Excerpts from a dataset
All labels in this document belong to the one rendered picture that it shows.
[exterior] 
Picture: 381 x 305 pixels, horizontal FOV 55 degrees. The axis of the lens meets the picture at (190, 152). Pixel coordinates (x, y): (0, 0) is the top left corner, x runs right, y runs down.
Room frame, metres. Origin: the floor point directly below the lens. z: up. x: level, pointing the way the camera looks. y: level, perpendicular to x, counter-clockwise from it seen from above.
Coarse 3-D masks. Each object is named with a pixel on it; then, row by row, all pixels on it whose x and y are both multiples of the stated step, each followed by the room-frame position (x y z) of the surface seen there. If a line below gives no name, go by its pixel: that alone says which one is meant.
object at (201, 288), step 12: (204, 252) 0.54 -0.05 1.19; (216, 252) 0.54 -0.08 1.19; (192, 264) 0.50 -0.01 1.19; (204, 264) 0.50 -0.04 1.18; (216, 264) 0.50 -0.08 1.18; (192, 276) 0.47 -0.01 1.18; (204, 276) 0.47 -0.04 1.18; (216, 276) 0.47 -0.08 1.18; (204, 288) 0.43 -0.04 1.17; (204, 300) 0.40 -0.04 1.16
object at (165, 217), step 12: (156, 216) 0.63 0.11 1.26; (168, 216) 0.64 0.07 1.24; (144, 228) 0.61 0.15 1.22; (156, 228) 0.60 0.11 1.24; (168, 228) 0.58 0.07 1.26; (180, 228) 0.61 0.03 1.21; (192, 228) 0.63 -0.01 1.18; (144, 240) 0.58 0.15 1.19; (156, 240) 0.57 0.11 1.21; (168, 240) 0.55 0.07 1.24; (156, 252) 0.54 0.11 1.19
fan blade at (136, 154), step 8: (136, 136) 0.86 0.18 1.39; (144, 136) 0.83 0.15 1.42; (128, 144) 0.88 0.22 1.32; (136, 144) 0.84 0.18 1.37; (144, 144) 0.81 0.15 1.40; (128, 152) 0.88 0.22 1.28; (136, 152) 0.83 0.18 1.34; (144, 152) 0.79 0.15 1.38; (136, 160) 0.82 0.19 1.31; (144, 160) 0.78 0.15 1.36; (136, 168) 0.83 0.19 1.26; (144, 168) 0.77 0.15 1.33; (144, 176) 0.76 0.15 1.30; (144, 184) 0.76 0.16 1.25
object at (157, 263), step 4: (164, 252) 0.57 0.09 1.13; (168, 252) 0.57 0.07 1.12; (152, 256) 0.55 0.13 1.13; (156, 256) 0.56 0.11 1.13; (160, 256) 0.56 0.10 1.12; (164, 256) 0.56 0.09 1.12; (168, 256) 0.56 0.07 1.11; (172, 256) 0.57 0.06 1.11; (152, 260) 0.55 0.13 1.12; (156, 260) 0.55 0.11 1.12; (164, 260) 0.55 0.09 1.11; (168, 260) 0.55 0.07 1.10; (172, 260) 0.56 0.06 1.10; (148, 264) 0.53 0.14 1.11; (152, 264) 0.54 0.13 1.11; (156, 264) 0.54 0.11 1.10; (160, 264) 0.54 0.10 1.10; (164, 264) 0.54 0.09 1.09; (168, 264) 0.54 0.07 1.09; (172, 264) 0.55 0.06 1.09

# AIM OF THE TASK
Where a line in the records above contains the word "picture", copy that line.

# RESPONSE TO THE TASK
All labels in this document belong to the one rendered picture that it shows.
Picture: 381 x 305 pixels, horizontal FOV 55 degrees. The axis of the lens meets the picture at (190, 152). Pixel coordinates (x, y): (0, 0) is the top left corner, x runs right, y runs down.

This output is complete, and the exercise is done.